Fantastik edebiyat geride bıraktığımız yüzyılın ortalarından başlayarak akıllara zarar bir ivmeyle yükselen ve yıllar içerisinde popüler kültürün tam merkezine oturan bir tür olarak karşımıza çıktı. Tolkien’in Yüzüklerin Efendisi serisi ile başlayan kırılma Ursula K. Guin’le, J.K Rowling’le ve en son olarak da Game of Thrones fenomeninin yaratıcısı George R.R martin ile adeta zirveyi gördü. Fantazya şu sıralar tarihte hiç olmadığı kadar popüler belki. Dünya genelindeki bu büyük başarısının ardından türün Türkiye sınırları içerisinde karşılık bulmaması da kaçınılmazdı elbette. Ne mutlu bizlere ki; pek çok yerli fantastik edebiyatçımız kalite ve yetkinlik yönünden yabancı muadillerinden hiç aşağı kalmadı ve bizlere onlarca diyarın, masalsı alemin kapısını araladı. Tam olarak neye karşılık geldiğini dahi kestirmekte güçlük çektiğimiz “Gerçek” ve “Gerçeklik” kavramlarının olanca mutsuzluklarıyla ruhlarımıza çöktüğü şu zaman diliminde, bizlere fantazyanın pencerelerini, küçümsemeyecek bir sahicilikle sunan yazarlarımızı sizler için listeledik.
1.İhsan Oktay Anar
“Peygamber efendimizin ve onun tebliğ ettiği kitaba iman edenlerin, Mekke’li putperestlerden gördükleri eza ve cefa nedeniyle, Medine’e hicretlerinden 1080-1082 yıl, İsa Aleyhisselam’dan ise 1670 yıl kadar sonra, Şevval Ayı’nın üçüncü gecesi , debdebesi ve cağcağasıyla yedi iklim dört bucağa nam salmış o Kostantiniye şehri, gökyüzündeki karanlık bulutların altında yorgun bir dev gibi uyumaktaydı.”
Amat.
2.Doğu Yücel
“Bu kitap, platonik aşıklar krallığının asil vatandaşlarına adanmıştır.”
Hayalet Kitap
3. Barış Müstecaplıoğlu
Tho-en Kurme, Atalar 97. Söz”
Perg Efsaneleri
4. Nazlı Eray
“Birlikte bir sokağa saptık.
“Artık hiç üzülmeyin sokağı” yazıyordu tabelada,
“Yıllardır arıyordum… Demek bu kentteymiş” diyebildim
Sihirbaz başını salladı.
Saçlarım soğuk bir terle ıslanmıştı.
Usulca “Artık hiç üzülmeyin” sokağının kaldırımına yığıldım.

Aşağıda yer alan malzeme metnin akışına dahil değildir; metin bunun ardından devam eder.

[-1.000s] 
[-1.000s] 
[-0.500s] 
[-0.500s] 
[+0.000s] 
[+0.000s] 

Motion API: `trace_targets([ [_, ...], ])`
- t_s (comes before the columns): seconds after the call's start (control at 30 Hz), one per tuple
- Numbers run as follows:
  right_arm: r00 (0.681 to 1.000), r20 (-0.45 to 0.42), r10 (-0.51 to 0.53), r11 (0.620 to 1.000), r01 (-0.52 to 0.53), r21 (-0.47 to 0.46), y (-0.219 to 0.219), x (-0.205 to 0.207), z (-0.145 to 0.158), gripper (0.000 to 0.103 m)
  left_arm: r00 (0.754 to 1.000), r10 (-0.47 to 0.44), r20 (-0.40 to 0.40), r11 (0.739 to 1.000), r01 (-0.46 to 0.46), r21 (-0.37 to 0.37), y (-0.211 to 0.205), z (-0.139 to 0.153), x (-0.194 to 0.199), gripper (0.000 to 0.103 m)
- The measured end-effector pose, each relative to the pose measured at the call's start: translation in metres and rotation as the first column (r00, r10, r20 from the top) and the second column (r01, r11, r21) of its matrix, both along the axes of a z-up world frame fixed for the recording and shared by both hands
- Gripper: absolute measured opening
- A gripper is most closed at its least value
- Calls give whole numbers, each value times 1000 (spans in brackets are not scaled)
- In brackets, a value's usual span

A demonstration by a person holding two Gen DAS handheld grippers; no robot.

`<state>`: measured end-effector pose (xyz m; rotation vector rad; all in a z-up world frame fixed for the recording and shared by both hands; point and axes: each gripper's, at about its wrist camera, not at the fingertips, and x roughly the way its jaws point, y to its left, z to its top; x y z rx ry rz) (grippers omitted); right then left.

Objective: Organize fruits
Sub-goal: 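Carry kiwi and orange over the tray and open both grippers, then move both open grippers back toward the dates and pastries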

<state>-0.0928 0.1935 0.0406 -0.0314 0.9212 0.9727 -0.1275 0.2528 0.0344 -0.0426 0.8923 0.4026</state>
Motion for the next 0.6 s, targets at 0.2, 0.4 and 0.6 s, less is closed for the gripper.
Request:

Açılan avcumdan kırık bir teleferik, dışarıya yuvarlandı…”
Artık Hiç Üzülmeyin Sokağı
5. Göktuğ Canbaba
“Ölümden eski, yaşamı var edenlerden evvel üflenen tılsımlar gelince dilimin ucuna söyledim taştan zindanın duvarlarına. Bir bir tekrarladım çok eskiden yasaklanan sözcükleri. Biliyordum ki gelen, yerin dibinin efendilerinden olacaktı. Eskiden hükmedenler tarafından cezalandırılan ıssızlardan biri olacaktı.” İbn-i Reşad’ın Yazıları
Tılsım-ı Kudret
6. Orkun Uçar
Orkun Uçar’ı Burak Turna ile birlikte yazdığı, bir dönemin çok konuşulan “Metal Fırtına” kitabından hatırlayanlarınız olacaktır. Bu eserin yanı sıra ezelden beri ürünler verdiği fantastik edebiyat türünde öyküleri ve romanları ile türün önemli isimlerinden biri olan Orkun Uçar, efsanevi xasiork platformunun da kurucusu aynı zamanda.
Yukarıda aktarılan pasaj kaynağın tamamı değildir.